I find few scars of war and conflict here that might remind them of what happened when the Khmer Rouge took over the country and killed more than 1 million—some say as many as 2 million—of Cambodia’s people.
Nor does the Cambodian government encourage discussion of the subject. Cambodian schools teach little about it.
My colleague Kem Sos and I have come to this town southeast of Phnom Penh to ask people about their radio listening habits and learn what they know, if anything, about avian flu, a subject that our radio reports on nearly every day.
But we also picked this town because I spent a few tense hours here in the early 1970s, when war erupted and Saang became a battleground. I wanted to see what it looks like today.
In the early stages of the Cambodian war, I interviewed a Cambodian army general in Saang who assured me that despite his army’s retreat from a wide swath of territory in eastern Cambodia, he had the situation fully under control.The general, named Sosthene Fernandez, had ensconced himself in a wicker chair next to a farmhouse. He munched on a stick of sugar cane.
Not far into the conversation, we began to take incoming fire from a sniper. This signaled the arrival of North Vietnamese and Viet Cong troops who had been operating in the area.
The Cambodian army wasn’t inclined to patrol beyond its immediate perimeter. So life was full of surprises.
I decided that I would be safer moving down into the trenches with the Cambodian troops, who were beginning to return fire, rather than remain above ground with the general. I took a few pictures of the men in the trenches, crawled from there to my car, and then asked my driver to get us back to Phnom Penh as quickly as possible.

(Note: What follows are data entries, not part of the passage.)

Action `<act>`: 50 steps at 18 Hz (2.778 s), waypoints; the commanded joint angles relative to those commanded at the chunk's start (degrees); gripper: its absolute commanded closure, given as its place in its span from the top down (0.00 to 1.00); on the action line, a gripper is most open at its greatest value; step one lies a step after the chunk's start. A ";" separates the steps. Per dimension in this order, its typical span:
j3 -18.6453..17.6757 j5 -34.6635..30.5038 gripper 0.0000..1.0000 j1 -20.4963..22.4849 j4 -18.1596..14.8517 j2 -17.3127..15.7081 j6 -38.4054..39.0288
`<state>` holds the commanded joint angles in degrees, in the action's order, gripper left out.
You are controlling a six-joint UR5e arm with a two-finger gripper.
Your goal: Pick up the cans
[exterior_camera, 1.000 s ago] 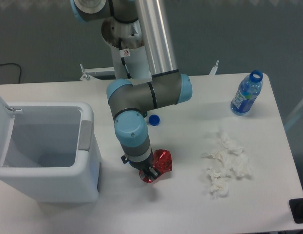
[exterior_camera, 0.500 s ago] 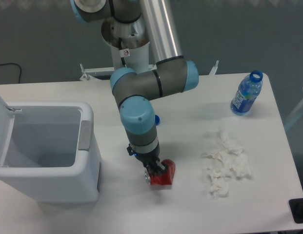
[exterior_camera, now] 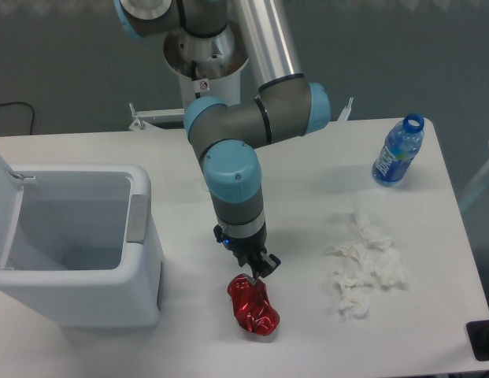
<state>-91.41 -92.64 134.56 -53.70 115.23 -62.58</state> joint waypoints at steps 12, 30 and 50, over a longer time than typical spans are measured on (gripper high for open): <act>5.27 -0.88 1.00 0.97 0.70 1.58 28.09; 8.71 -1.32 1.00 1.05 1.23 8.61 67.41; 10.90 -6.06 1.00 1.41 1.50 9.05 53.26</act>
<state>-80.51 -98.70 135.97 -52.21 124.28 -9.32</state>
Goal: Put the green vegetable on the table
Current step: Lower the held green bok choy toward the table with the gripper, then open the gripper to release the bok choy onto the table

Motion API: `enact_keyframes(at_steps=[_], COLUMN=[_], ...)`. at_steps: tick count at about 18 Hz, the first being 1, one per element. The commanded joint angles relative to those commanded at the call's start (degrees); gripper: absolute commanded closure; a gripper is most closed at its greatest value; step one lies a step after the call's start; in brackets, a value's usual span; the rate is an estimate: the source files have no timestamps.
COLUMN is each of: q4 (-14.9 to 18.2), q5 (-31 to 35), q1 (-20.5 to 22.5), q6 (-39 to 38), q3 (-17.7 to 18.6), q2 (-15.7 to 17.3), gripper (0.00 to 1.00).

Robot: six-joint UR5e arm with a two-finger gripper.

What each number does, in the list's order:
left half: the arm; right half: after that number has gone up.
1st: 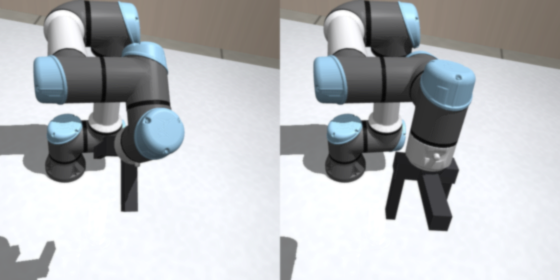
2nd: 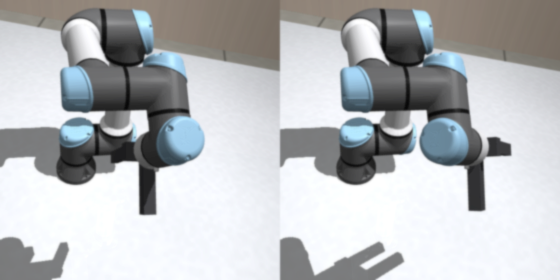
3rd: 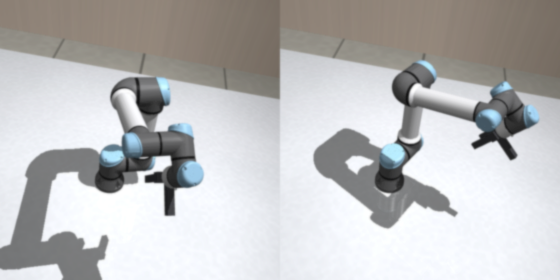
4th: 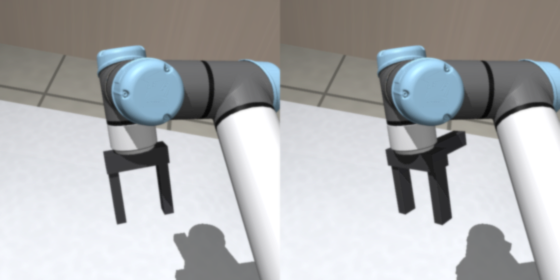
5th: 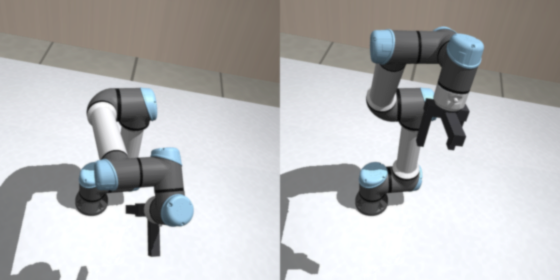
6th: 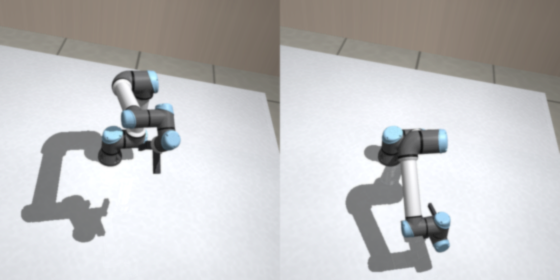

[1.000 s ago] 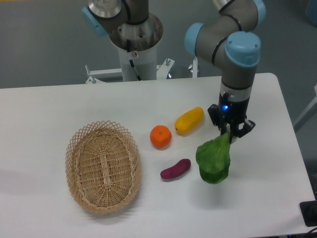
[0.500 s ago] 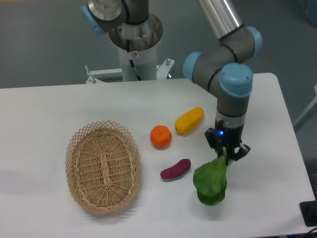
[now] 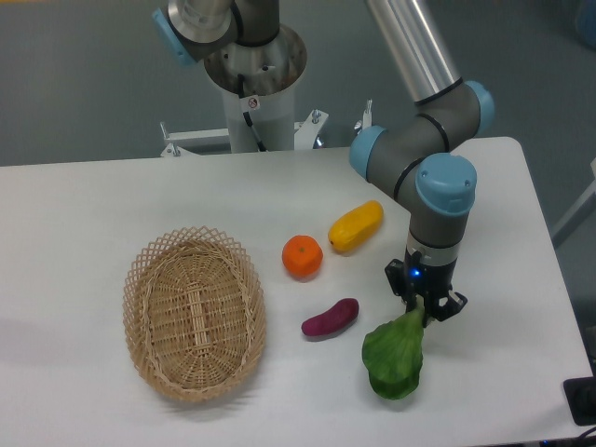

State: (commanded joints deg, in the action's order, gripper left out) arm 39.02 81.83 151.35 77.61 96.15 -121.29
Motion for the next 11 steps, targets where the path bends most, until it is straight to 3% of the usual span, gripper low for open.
enact_keyframes(at_steps=[1,3,5,6,11], q4=[0.0,-0.1,-0.1,0.0,0.1], q5=[0.0,0.0,0.0,0.0,0.0], q1=[0.0,0.0,0.0,0.0,0.0], q6=[0.0,0.2,1.0,1.4,1.5], q3=[0.0,-0.3,-0.4,-0.4,-2.5], q2=[0.0,0.0,0.2,0.5,2.6], gripper=[0.49,0.23,0.05,0.01,0.00])
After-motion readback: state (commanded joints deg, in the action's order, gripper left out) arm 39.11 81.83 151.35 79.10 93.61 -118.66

Brig. Gen. Fernandez, I concluded, was one of the least competent generals in the Cambodian army.At Saang, as I wrote at the time, Fernandez achieved a certain notoriety when he marched about a hundred Vietnamese civilians carrying a white flag out to the front lines to tell the Viet Cong to stop invading Cambodia. Cambodian soldiers marched behind them.
The Viet Cong apparently tried to wave the group off, but opened fire when the civilians kept coming. The Cambodian troops also fired. At least four Vietnamese civilians were wounded.
But this did nothing to damage Fernandez’s reputation with the Cambodian leadership. Somehow the general eventually became commander of the Cambodian armed forces and, after being ousted from his post in March, 1975, survived the war by flying out of Phnom Penh.
In April, 1975, Saang, along with the rest of the country, came under Khmer Rouge control.
More than 30 years later, I’m back in Saang, asking a group of villagers to show me the old trenches.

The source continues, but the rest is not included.